Effektive Blockade von Viren
Ein internationales und interdisziplinäres Team aus Virologen und Biochemikern hat einen kostengünstigen und zellverträglichen Nanogel entwickelt, der wirkungsvoll vor viralen Infektionen schützen kann. Der flexible Nanogel imitiert Rezeptoren von Zellen, an die verschiedene Arten von Viren binden können. Dadurch wird die Wahrscheinlichkeit einer Infektion signifikant geringer.
Eine der großen Herausforderung der medizinischen Forschung ist die große Anzahl an verschiedenen Viren, die es gibt. Die meisten Medikamente, die heute Verwendung finden, wirken nur gegen ein einziges Virus oder einige Verwandte, weil sie gegen ein spezifisches Protein wirken und die virale Replikation in infizierten Zellen verhindert. Diese Substanzen können zu Nebenwirkungen führen und allzu oft entstehen über Zeit resistente Virenstämme, was ein ernstzunehmendes Risiko für die Medizin darstellt.
Trotz einer großen Bandbreite an Spezies und Morphologie gibt es Gemeinsamkeiten, die vielen Viren gemeinsam sind. Sie interagieren an Oberflächen von Zellen in mehrfacher Weise durch spezifische Rezeptoren und Co-Rezeptoren. Sie nutzen diese für den ersten Kontakt mit ihrem „Opfer“ und anschließende Diffusion ins Innere der Zelle. Somit ist es ein Hauptthema der Forschung, herauszufinden, wie die komplexe Interaktion zwischen Zellen und Viren funktioniert und daraus wirksame Breitband-Medikamente abzuleiten.
Für eine große Anzahl Viren bilden so genannte Heparansulfat (HS) -Proteoglykane (eine Form von Oberflächenmolekülen) ein Portal durch die Zellmembran. Bis jetzt wurden verschiedene Arten von Nanopartikeln, meistens Gold- oder Silberpartikel, entwickelt um den Eintritt der Viren via HS-Moleküle zu verhindern. Diese Materialien sind eher starr und flexiblere, weichere Substanzen als Alternative haben in der Forschung bisher wenig Beachtung gefunden.
Die Forscher aus Deutschland und Indien haben nun erfolgreich ein Nanogel entwickelt. Dieses ahmt zelluläre HS-Proteine nach und weist verschiedene Grade an Flexibilität aus. Der aktive Wirkungsstoff reduziert die Wahrscheinlichkeit einer Infektion indem es die Viren permanent bindet und abschirmt. Anschließend wird die Anzahl der Interaktionen mit den Viren erhöht und ihre Fähigkeit, wieder abzudocken, wird minimiert.
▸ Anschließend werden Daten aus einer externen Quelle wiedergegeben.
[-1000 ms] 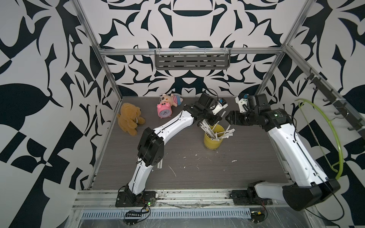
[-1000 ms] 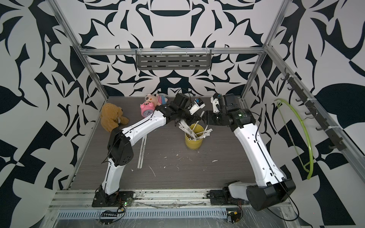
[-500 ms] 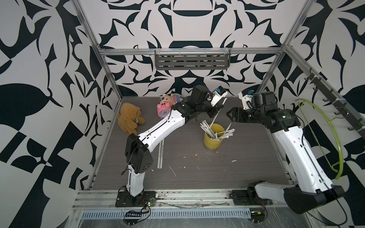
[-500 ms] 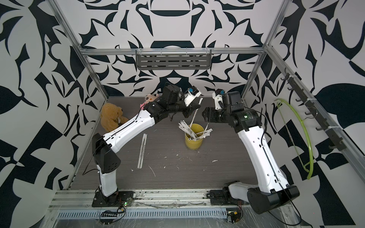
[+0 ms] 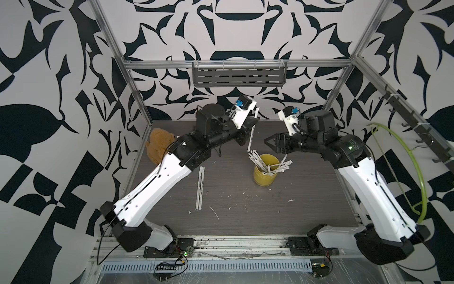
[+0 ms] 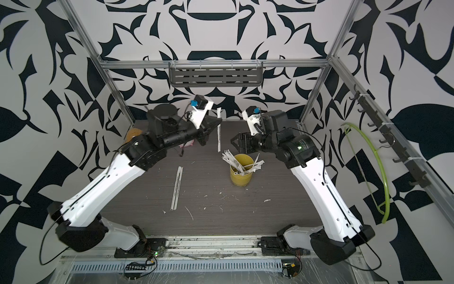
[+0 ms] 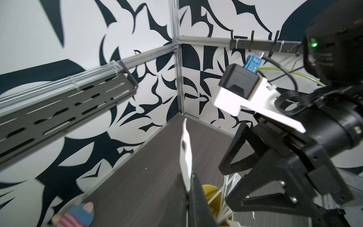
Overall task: Take the straws out of the storage container
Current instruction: Pick up the straw from the container, then place the straw at the center of the board.
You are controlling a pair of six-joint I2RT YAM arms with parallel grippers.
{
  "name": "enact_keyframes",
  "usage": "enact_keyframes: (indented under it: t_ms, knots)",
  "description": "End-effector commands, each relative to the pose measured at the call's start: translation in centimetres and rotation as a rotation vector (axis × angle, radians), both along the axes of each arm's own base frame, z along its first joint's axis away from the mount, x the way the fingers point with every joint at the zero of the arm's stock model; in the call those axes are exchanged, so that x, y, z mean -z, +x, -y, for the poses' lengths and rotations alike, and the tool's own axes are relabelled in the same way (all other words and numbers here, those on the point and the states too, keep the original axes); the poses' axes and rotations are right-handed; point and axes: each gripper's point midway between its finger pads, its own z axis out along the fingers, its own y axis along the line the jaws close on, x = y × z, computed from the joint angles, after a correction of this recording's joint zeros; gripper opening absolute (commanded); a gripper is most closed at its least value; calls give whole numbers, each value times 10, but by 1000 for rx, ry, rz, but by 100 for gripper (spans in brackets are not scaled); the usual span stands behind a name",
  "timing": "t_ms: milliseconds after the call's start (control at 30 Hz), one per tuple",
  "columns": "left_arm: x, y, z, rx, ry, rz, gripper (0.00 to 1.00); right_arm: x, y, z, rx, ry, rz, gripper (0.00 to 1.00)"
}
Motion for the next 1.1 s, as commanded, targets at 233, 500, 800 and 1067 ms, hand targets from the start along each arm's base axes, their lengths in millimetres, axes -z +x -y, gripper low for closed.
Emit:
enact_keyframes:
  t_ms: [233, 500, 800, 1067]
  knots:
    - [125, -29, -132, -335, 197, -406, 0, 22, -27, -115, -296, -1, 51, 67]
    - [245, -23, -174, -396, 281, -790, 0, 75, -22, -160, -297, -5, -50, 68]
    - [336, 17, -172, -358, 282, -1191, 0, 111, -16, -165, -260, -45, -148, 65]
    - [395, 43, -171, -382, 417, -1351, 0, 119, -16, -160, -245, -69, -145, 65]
Im Rahmen der Arbeit hat das Forschungsteam zwei Nanogels entwickelt, die in Menschen und anderen Tieren gegen das Herpes-Virus und Arteriviridae wirksam sind. Die Substanzen des Nanogels sind für lange Zeit wirksam und zeigen ihre Wirkung auch gegen virale Partikel, die von bereits infizierten Zellen stammen. Dies resultiert in einer inhibitorischen Wirkung von bis zu 90 Prozent. Die Nanogels können im Vergleich mit den herkömmlichen antiviralen Medikamenten sehr günstig hergestellt werden, weshalb sie auch vermehrt für veterinäre Behandlung genutzt werden können.
Zuletzt sind die Gels harmlos und „zellfreundlich“. Das heißt, anders als ihre starren Pendants, können sie in kleinere Bestandteile zerlegt und anschließend durch die Nieren ausgeschieden werden.